201. Leviathan, a marine animal finely described in the book of Job, ch. xli. It is supposed by some to be the whale; by others, the crocodile, with less probability. See Brande's Cyc.

202. Swim the ocean-stream: What a force of imagination is there in this last expression! What an idea it conveys of the size of that largest of created beings, as if it shrunk up the ocean to a stream, and took up the sea in its nostrils as a very little thing! Force of style is one of Milton's great excellencies. Hence, perhaps, he stimulates us more in the reading, and less afterwards.

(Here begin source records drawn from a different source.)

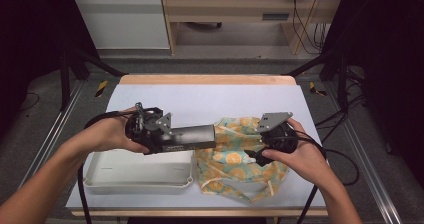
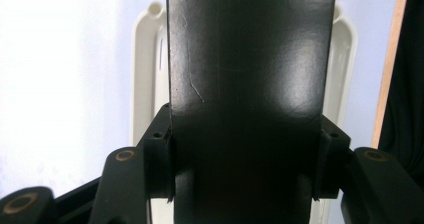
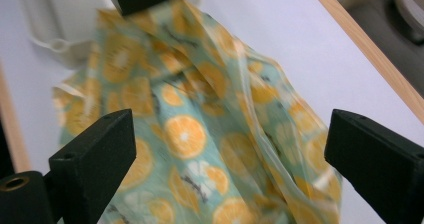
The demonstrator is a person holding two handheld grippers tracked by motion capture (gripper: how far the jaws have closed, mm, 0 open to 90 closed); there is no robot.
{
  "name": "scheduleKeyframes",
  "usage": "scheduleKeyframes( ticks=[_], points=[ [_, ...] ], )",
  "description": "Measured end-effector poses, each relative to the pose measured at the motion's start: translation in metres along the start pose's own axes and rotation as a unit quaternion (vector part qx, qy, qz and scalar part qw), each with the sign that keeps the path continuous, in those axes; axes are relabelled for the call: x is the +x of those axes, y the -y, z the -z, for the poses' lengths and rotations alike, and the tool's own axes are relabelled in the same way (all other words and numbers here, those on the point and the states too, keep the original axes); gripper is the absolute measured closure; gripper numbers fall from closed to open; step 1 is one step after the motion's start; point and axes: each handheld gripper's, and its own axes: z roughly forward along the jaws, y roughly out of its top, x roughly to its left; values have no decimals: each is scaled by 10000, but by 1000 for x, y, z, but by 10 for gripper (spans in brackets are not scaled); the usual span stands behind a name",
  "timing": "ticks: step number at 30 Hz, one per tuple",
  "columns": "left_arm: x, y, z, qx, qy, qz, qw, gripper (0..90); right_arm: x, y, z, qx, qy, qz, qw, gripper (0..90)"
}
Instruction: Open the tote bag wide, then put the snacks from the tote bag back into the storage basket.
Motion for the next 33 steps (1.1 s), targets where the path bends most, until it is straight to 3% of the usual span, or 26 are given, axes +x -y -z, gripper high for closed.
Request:
scheduleKeyframes(
  ticks=[2,12,23,29,33],
  points=[
    [2,6,0,39,-18,81,10000,432,0,9,0,-9,198,-177,9996,69],
    [14,35,6,118,-119,341,9993,432,-8,35,-2,-12,382,-591,9975,73],
    [16,46,12,78,-113,308,9994,432,-13,50,5,-118,597,-839,9946,73],
    [17,47,14,137,-112,149,9997,432,-12,57,9,-126,698,-918,9933,74],
    [17,49,11,185,-117,160,9996,432,-12,61,11,-202,766,-970,9921,78]
  ],
)
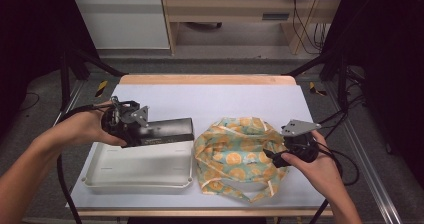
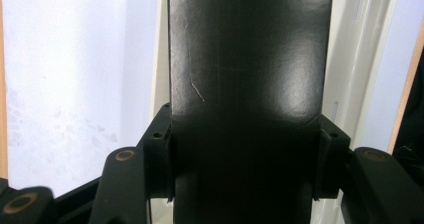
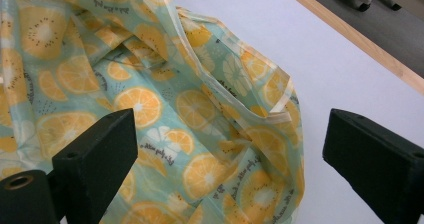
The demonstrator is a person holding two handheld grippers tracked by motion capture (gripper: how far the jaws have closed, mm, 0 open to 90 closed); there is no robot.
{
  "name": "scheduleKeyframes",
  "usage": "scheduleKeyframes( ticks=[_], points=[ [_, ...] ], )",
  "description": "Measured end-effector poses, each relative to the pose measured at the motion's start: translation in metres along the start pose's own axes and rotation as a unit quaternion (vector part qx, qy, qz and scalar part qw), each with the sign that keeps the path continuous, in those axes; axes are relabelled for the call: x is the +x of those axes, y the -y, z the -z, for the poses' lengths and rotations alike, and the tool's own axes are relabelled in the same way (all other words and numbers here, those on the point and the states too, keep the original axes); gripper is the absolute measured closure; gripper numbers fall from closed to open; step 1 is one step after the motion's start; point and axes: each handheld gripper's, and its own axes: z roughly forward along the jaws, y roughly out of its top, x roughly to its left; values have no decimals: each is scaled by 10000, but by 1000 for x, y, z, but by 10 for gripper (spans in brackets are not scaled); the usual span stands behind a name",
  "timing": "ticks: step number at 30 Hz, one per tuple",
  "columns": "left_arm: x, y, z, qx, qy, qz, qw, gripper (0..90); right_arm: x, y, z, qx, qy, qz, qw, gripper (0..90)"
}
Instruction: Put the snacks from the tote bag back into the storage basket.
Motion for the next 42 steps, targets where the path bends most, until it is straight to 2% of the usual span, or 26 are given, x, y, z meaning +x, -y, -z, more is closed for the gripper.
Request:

The way to defend Milton against all impugners is to take down the book and read it.-HAZLITT.

This line is by some found fault with as inharmonious; but good taste approves its structure, as being on this account better suited to convey a just idea of the size of this monster.

204. Night-foundered: overtaken by the night, and thus arrested in its The metaphor, as Hume observes, is taken from a foundered horse that can go no further.

course.

207. Under the lee: in a place defended from the wind.

208. Invests the sea: an allusion to the figurative description of Night given by Spenser:

"By this the drooping daylight 'gan to fale,

And yield his room to sad succeeding night,
Who with her sable mantle 'gan to shade
The face of Earth."

Milton also, in the same taste, speaking of the moon, IV. 609:

'And o'er the dark her silver mantle threw.